__Try it__
Begin at the line bearing "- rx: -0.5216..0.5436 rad". Transcribe it and all subsequent lines of the material below exactly, and nothing more.

__Available data__
========
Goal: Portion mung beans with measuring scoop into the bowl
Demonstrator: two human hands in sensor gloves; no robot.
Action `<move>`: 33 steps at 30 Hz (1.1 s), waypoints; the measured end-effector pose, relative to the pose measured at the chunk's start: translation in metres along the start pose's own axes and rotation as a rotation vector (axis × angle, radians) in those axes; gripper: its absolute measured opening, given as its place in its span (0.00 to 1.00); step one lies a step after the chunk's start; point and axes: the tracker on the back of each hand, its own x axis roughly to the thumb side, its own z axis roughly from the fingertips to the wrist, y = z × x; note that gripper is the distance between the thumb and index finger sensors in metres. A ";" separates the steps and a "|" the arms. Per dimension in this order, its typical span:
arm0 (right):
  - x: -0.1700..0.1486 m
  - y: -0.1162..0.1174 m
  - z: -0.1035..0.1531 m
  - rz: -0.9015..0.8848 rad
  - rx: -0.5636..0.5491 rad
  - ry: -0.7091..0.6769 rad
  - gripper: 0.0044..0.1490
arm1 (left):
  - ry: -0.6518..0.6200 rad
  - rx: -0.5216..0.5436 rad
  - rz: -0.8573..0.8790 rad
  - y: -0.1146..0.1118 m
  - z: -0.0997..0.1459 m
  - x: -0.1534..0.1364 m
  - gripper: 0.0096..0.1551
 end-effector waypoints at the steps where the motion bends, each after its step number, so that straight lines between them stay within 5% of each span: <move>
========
__Task solution__
  - rx: -0.5216..0.5436 rad
  - rz: -0.8573..0.8790 rad
  - y: -0.1146..0.1118 m
  - z: -0.0997..0.1459 m
  - x: -0.1534..0.1364 m
  - gripper: 0.0096..0.1551
 end-effector waypoints at the steps where the motion bends, each after its step number, so that straight lines between them stay within 5% of each span: <move>

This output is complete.